What to work on
Set down the data that follows again, exactly as written.
··· Data below ···
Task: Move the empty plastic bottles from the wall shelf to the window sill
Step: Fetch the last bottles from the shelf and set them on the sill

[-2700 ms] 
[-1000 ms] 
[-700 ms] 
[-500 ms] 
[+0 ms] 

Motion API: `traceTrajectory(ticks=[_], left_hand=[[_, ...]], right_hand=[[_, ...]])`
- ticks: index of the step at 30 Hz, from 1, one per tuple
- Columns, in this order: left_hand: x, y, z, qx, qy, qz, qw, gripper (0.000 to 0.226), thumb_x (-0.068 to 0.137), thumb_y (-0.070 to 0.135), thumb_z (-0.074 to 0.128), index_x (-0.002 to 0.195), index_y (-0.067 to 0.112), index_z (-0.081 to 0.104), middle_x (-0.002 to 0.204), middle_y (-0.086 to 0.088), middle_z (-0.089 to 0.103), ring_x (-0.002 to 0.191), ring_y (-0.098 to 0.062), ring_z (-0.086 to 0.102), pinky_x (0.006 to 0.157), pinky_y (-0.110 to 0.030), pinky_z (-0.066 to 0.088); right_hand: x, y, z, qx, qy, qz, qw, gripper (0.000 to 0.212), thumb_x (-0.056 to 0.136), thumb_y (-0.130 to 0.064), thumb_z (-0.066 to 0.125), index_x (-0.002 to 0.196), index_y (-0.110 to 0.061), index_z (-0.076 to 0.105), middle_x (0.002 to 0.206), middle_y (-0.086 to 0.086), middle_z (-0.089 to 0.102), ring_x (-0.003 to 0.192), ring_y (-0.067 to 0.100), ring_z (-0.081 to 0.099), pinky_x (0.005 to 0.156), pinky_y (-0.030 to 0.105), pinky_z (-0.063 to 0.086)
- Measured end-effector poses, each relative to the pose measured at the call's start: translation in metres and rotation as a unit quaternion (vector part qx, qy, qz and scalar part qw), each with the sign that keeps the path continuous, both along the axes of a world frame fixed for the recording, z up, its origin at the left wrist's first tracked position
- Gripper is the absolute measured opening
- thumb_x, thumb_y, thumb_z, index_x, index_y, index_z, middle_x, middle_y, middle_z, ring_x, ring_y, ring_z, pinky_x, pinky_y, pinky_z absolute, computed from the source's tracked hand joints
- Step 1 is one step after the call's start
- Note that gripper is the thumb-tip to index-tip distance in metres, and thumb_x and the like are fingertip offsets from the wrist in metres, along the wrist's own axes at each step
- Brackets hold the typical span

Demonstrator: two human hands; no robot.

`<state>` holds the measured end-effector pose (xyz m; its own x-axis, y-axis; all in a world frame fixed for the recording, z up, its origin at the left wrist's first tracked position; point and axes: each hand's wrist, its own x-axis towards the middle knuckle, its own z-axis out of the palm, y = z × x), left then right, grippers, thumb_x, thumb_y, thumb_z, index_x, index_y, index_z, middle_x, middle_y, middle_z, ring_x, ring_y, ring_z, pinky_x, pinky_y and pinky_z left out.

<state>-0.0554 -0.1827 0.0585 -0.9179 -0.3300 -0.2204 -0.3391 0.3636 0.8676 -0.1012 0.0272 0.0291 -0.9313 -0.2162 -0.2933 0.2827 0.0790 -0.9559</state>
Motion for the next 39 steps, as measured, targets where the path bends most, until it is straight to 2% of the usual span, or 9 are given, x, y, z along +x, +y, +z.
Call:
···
Solution below
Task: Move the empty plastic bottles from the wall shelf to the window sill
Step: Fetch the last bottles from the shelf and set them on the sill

[-2700 ms] 
[-1000 ms] 
[-700 ms] 
[-500 ms] 
[+0 ms] 

Motion API: `traceTrajectory(ticks=[_], left_hand=[[_, ...]], right_hand=[[_, ...]])`
- ticks: index of the step at 30 Hz, from 1, one per tuple
- Columns, in this order: left_hand: x, y, z, qx, qy, qz, qw, gripper (0.000 to 0.226), thumb_x (-0.068 to 0.137), thumb_y (-0.070 to 0.135), thumb_z (-0.074 to 0.128), index_x (-0.002 to 0.195), index_y (-0.067 to 0.112), index_z (-0.081 to 0.104), middle_x (-0.002 to 0.204), middle_y (-0.086 to 0.088), middle_z (-0.089 to 0.103), ring_x (-0.002 to 0.191), ring_y (-0.098 to 0.062), ring_z (-0.086 to 0.102), pinky_x (0.006 to 0.157), pinky_y (-0.110 to 0.030), pinky_z (-0.066 to 0.088); right_hand: x, y, z, qx, qy, qz, qw, gripper (0.000 to 0.212), thumb_x (-0.056 to 0.136), thumb_y (-0.130 to 0.064), thumb_z (-0.066 to 0.125), index_x (-0.002 to 0.196), index_y (-0.110 to 0.061), index_z (-0.076 to 0.105), middle_x (0.002 to 0.206), middle_y (-0.086 to 0.086), middle_z (-0.089 to 0.102), ring_x (-0.003 to 0.192), ring_y (-0.067 to 0.100), ring_z (-0.081 to 0.099), pinky_x (0.005 to 0.156), pinky_y (-0.030 to 0.105), pinky_z (-0.063 to 0.086)
- Measured end-effector poses, each relative to the pose measured at the call's start: translation in metres and rotation as a unit quaternion (vector part qx, qy, qz and scalar part qw), each with the sign that keeps the path continuous, both along the axes of a world frame fixed for the recording, z up, its origin at the left wrist's first tracked position
- Gripper is the absolute measured opening
- thumb_x, thumb_y, thumb_z, index_x, index_y, index_z, middle_x, middle_y, middle_z, ring_x, ring_y, ring_z, pinky_x, pinky_y, pinky_z absolute, computed from the source's tracked hand joints
- Step 1 is one step after the call's start
- Note that gripper is the thumb-tip to index-tip distance in metres, and thumb_x and the like are fingertip offsets from the wrist in metres, along the wrist's own axes at each step
- Brackets hold the typical span

Demonstrator: two human hands; no robot.

`<state>` holds the measured end-effector pose (xyz m; its own x-axis, y-axis; all in a world frame fixed for the recording, z up, its origin at the left wrist's first tracked position; point and axes: each hand's wrist, its own x-axis towards the middle knuckle, its own z-axis out of the palm, y = z × x), left then right, grippers, thumb_x, thumb_y, thumb_z, index_x, index_y, index_z, middle_x, middle_y, middle_z, ring_x, ring_y, ring_z, pinky_x, pinky_y and pinky_z left out.

<state>-0.0554 -0.1827 0.0585 -0.9179 -0.3300 -0.2204 -0.3391 0.3636 0.8676 -0.1012 0.0272 0.0291 -0.9313 -0.2162 -0.2933 0.2827 0.0790 -0.9559</state>
Motion for the next 39 steps, as measured, targets where the path bends most, until it is straight to 2% of the usual span, or 9 are given, x, y, z along +x, +y, +z.
Call:

The output for this exercise is now complete.